Enviada em 27/11/2020
A lei nª 12.711, sancionada em 2012, conhecida como a lei de cotas, foi consolidada com o objetivo de destinar metade das vagas disponíveis pelas instituições de Ensino Superior para estudantes egressos de escolas públicas e distribuída de acordo com critérios raciais e sociais. Dessa forma, é notório que tal lei é necessária para reparar os danos causados pelo processo de colonização intitulado no país, problemas que infelizmente ainda perduram na sociedade brasileira: o racismo e a desigualdade social.
Nesse contexto, a vida após escravidão no Brasil é um fato importante para entender como o racismo atua em diferentes pilares da sociedade, principalmente, na educação. Em relação a isso, sem o amparo do Estado, e uma condição de vida precária, os escravizados libertos não tiveram oportunidades de estudos. Com isso, fazendo com que a escolaridade desse grupo social fosse nula ou baixa. Passados séculos, essa vulnerabilidade social ainda é refletida no ingresso ao Ensino Superior, de acordo com o IPEA ( Instituto de Pesquisa Aplicada ) em 1992, apenas 1,5% dos jovens negros, estavam nas universidades, enquanto que, no ano de 2015, após a aplicação da lei de cotas, essa participação alcançou 44%. Ou seja, é latente a necessidade do sistema de cotas nas universidades para continuar garantido a inclusão de pessoas marginalizada historicamente.

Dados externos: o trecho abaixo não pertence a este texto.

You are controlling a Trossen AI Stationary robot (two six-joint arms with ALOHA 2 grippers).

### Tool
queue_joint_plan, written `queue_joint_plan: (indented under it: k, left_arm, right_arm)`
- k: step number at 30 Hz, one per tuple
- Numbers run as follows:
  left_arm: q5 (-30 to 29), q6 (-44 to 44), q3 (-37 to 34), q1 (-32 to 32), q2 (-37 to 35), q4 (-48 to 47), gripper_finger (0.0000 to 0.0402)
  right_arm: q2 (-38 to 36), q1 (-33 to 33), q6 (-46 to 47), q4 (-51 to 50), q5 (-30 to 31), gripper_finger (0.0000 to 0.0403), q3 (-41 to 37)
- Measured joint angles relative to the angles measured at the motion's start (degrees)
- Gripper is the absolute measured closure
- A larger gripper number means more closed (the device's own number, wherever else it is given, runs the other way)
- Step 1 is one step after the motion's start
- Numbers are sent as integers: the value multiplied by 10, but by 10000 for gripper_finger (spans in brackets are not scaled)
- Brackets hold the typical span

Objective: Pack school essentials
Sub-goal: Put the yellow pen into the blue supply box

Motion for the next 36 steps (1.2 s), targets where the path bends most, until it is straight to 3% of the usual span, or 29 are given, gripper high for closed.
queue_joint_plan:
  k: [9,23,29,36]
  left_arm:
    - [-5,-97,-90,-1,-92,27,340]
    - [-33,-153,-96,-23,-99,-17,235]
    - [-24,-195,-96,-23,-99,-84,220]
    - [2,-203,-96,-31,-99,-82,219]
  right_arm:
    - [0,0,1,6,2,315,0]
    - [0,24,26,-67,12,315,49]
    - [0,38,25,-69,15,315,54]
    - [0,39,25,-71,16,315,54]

Outrossim, é importante ressaltar que as ações afirmativas de cotas nas universidades também beneficiam os indígenas. Uma vez que, por conto de aspectos culturais muito dos grupos indígenas prevalece a sua escolaridade dentro das aldeias. No entanto, por questões geográficas, existe uma dificuldade do acesso de professores nessas áreas. Atrelado a isso, é evidente uma desigualdade social que dificulta o ingresso desses povos nas universidades, dado que, é injusta a concorrência com outras pessoas que tem facilmente disponível uma educação de qualidade. Desse modo, é possível que tal dano social seja reparado pela lei 12.711, pois, eleva a participação dos indígenas no Ensino Superior.
Portanto, uma ação em conjunto precisa ser feita para incentivar os beneficiários da lei de cotas a ingressar no Ensino Superior. Sendo assim, as Secretarias Municipais de Educação devem promover campanhas de informações nos centros urbanos das cidades, por meio de pesquisadores e especialistas, com o objetivo de informar sobre a importância da lei de cotas e como tal ação pode eliminar a desigualdade social no país. Ademais, tais campanhas devem ser transmitidas pelos canais de mídias, como rádio, tv e internet, para que as informações alcancem o máximo de pessoas e de diferentes idades. Assim, mudando a consciência preconceituosa impregnada no Brasil.